● Task instructions
In the data that follows, count each line with the string "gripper"; the reply is the number only.

● Data provided
==================================================
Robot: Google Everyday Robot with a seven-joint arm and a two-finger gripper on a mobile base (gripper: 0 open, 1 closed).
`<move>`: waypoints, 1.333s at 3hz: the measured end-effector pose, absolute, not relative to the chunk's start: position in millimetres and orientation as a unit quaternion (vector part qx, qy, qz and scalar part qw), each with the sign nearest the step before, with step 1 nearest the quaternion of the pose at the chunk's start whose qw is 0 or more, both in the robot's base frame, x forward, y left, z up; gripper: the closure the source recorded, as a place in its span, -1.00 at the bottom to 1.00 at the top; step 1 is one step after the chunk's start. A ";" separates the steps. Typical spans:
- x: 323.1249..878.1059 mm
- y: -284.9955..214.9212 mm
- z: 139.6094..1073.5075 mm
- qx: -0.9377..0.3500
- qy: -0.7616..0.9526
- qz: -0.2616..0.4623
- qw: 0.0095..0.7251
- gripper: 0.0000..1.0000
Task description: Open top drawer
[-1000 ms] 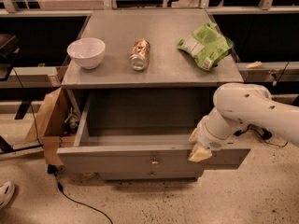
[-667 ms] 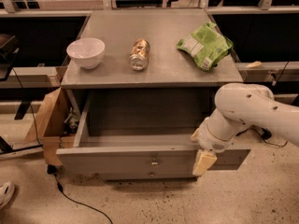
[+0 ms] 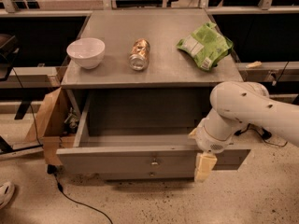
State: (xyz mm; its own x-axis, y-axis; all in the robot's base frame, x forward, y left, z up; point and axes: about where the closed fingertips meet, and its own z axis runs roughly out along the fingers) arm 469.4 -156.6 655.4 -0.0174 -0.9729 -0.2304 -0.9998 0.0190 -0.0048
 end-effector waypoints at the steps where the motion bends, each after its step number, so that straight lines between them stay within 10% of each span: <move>1: 460.3 -165.4 651.8 -0.696 0.711 0.086 0.052 -0.17; 4: 440.7 -178.7 648.3 -0.691 0.715 0.100 0.002 1.00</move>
Offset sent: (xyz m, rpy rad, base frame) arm -0.0448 -0.0390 -0.0085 -0.1204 0.2159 -0.0107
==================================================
● Reply to the task
3